*** Opening PROVIDED DATA ***

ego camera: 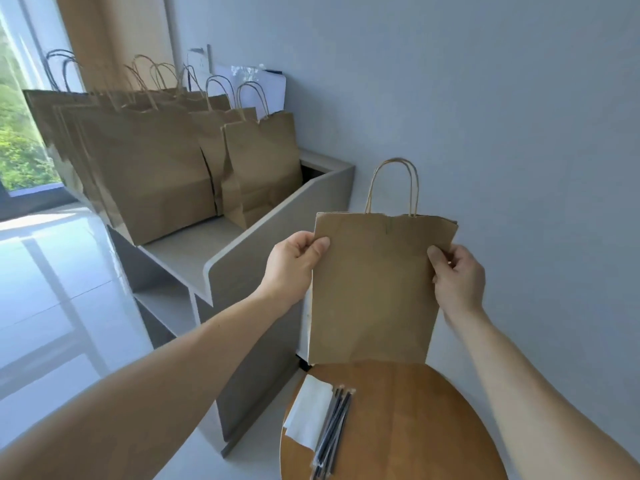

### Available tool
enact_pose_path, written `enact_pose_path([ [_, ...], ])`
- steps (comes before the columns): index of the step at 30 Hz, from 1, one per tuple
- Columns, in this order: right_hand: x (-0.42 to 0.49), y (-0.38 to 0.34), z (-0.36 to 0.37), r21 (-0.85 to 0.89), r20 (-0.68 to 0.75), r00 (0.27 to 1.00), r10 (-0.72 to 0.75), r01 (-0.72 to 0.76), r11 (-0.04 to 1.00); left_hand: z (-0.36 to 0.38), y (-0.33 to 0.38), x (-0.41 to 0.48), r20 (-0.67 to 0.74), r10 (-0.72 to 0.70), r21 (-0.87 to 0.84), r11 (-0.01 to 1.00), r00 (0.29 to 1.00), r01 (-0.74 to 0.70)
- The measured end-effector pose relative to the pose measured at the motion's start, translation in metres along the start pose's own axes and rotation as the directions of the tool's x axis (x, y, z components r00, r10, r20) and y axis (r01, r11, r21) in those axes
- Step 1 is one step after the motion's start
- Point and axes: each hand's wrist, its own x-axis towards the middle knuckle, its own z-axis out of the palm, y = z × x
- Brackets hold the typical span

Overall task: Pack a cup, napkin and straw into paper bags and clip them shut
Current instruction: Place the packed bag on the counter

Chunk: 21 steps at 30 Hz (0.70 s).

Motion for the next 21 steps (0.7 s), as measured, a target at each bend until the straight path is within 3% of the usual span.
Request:
enact_pose_path([
  [9,0.006,-0.136,0.086,0.220,0.055,0.995,-0.083,0.069,0.973,-0.106,0.089,0.014,-0.292,0.186,0.034,0.982,0.938,-0.184],
  [16,0.017,-0.217,0.183,0.343,0.156,0.969,-0.190,0.127,0.931,-0.198,0.133,0.042,-0.502,0.376,0.252,0.925,0.779,-0.284],
  [21,0.034,-0.247,0.259,0.404,0.295,0.923,-0.248,0.115,0.908,-0.252,0.137,0.064,-0.600,0.406,0.359,0.907,0.689,-0.222],
])
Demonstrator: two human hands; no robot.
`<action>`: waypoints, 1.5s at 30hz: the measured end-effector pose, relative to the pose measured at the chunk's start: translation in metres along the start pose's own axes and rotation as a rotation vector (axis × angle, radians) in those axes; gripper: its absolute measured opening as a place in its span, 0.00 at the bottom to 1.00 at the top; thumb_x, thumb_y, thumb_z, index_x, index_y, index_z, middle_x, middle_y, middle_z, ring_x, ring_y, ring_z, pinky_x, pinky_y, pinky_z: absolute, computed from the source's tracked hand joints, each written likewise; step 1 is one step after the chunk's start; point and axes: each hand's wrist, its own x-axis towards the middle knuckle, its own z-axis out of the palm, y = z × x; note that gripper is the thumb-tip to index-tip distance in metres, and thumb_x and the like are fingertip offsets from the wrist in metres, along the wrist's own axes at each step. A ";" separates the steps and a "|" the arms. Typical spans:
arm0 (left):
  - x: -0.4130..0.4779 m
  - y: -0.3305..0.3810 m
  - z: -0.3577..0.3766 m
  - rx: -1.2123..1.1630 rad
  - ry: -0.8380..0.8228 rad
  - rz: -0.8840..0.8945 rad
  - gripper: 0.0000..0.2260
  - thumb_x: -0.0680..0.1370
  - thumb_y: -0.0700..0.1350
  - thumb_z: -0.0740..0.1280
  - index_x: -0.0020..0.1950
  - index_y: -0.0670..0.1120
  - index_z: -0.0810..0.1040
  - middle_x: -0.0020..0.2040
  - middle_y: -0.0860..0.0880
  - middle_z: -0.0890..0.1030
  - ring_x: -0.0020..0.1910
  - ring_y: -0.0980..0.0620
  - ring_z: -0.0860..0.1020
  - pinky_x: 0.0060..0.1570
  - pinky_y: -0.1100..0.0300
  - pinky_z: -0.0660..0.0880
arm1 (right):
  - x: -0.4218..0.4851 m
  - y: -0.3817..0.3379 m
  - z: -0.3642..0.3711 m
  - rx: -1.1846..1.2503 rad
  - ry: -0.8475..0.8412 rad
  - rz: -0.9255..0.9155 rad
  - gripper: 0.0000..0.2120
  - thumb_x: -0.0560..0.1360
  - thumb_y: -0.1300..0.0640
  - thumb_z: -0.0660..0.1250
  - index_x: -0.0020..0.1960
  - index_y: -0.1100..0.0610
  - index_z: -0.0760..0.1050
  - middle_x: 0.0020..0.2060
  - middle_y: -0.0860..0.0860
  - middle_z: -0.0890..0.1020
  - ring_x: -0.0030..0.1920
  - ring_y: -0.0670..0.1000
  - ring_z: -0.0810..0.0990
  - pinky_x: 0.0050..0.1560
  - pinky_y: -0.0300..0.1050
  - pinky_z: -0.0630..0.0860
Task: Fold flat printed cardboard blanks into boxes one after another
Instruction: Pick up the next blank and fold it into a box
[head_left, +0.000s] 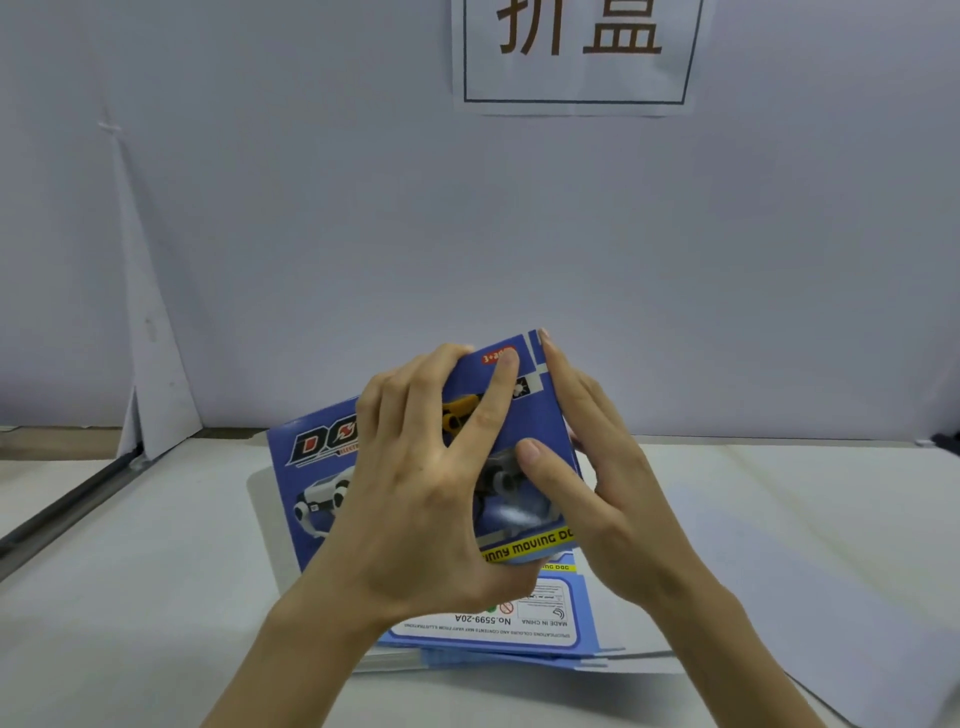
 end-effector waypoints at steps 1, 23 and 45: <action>0.000 0.000 0.000 -0.008 0.006 0.001 0.47 0.63 0.68 0.65 0.74 0.40 0.65 0.68 0.35 0.67 0.66 0.38 0.66 0.66 0.41 0.63 | 0.000 -0.001 -0.001 -0.041 0.000 -0.011 0.28 0.78 0.54 0.60 0.75 0.41 0.57 0.68 0.37 0.67 0.68 0.47 0.71 0.52 0.28 0.74; -0.003 0.012 0.000 -0.166 -0.067 -0.152 0.58 0.56 0.69 0.72 0.77 0.45 0.52 0.68 0.47 0.61 0.66 0.47 0.62 0.66 0.50 0.66 | 0.001 -0.009 -0.013 -0.054 -0.045 0.061 0.31 0.72 0.58 0.58 0.71 0.36 0.62 0.64 0.35 0.67 0.67 0.48 0.70 0.57 0.34 0.72; 0.002 0.008 -0.005 -0.187 0.051 -0.099 0.57 0.57 0.68 0.69 0.77 0.40 0.54 0.68 0.46 0.61 0.66 0.51 0.62 0.66 0.56 0.64 | -0.002 -0.016 -0.013 -0.024 -0.083 -0.031 0.26 0.74 0.46 0.60 0.72 0.38 0.64 0.72 0.36 0.63 0.75 0.47 0.60 0.64 0.47 0.74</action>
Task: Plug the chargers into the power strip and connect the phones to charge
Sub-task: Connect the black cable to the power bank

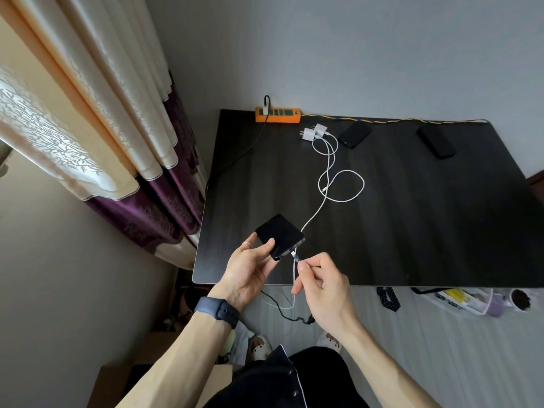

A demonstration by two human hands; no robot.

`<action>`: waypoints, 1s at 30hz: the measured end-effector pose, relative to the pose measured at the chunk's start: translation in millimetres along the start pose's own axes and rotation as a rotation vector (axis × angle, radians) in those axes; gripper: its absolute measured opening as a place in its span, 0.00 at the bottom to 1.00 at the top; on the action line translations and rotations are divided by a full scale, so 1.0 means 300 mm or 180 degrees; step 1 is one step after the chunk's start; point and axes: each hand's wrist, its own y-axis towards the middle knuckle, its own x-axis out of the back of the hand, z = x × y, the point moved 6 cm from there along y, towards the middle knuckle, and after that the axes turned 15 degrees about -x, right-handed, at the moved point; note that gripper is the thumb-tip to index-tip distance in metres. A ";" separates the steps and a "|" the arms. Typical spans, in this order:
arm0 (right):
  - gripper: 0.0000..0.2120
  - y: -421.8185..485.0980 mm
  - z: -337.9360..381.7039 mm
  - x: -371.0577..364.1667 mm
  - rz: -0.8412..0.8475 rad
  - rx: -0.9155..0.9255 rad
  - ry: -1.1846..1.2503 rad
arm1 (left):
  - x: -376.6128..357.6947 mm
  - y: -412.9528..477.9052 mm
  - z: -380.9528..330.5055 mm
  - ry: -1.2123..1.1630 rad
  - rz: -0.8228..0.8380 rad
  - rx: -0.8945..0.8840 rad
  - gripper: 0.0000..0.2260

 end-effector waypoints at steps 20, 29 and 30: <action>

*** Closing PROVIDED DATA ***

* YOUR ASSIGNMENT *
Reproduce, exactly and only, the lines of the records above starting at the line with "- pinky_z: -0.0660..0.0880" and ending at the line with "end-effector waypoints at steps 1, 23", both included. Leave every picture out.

* EXPECTED OUTPUT *
  - pinky_z: -0.0660..0.0880
arm1 (right):
  - x: -0.4218..0.4851 m
  - y: -0.3817..0.3379 m
  - z: -0.3642..0.3711 m
  - rx: -1.1846..1.2503 rad
  - ry: -0.8475..0.8412 rad
  - rz: -0.9255..0.9155 rad
  - gripper: 0.0000..0.2120
  - thumb_x: -0.0560..0.1360
  - thumb_y: -0.1300..0.0640
  - thumb_z: -0.0660..0.1250
  - index_x: -0.0020..0.1960
  - index_y: -0.1100..0.0610
  - index_z: -0.0760..0.1050
  - middle_x: 0.0020..0.2060
  - middle_y: -0.0860..0.0860
  - middle_z: -0.0890..0.1020
  - ring_x: -0.0030..0.1920
  - ring_y: -0.0670..0.1000
  - ring_z: -0.0810..0.0990
  - pinky_x: 0.0050..0.1560
  - pinky_y: -0.0300..0.1050
  - pinky_z: -0.0630..0.0860
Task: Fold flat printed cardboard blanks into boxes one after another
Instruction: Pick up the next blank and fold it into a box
[head_left, +0.000s] 
 end-effector waypoints at steps 1, 23 and 45: <action>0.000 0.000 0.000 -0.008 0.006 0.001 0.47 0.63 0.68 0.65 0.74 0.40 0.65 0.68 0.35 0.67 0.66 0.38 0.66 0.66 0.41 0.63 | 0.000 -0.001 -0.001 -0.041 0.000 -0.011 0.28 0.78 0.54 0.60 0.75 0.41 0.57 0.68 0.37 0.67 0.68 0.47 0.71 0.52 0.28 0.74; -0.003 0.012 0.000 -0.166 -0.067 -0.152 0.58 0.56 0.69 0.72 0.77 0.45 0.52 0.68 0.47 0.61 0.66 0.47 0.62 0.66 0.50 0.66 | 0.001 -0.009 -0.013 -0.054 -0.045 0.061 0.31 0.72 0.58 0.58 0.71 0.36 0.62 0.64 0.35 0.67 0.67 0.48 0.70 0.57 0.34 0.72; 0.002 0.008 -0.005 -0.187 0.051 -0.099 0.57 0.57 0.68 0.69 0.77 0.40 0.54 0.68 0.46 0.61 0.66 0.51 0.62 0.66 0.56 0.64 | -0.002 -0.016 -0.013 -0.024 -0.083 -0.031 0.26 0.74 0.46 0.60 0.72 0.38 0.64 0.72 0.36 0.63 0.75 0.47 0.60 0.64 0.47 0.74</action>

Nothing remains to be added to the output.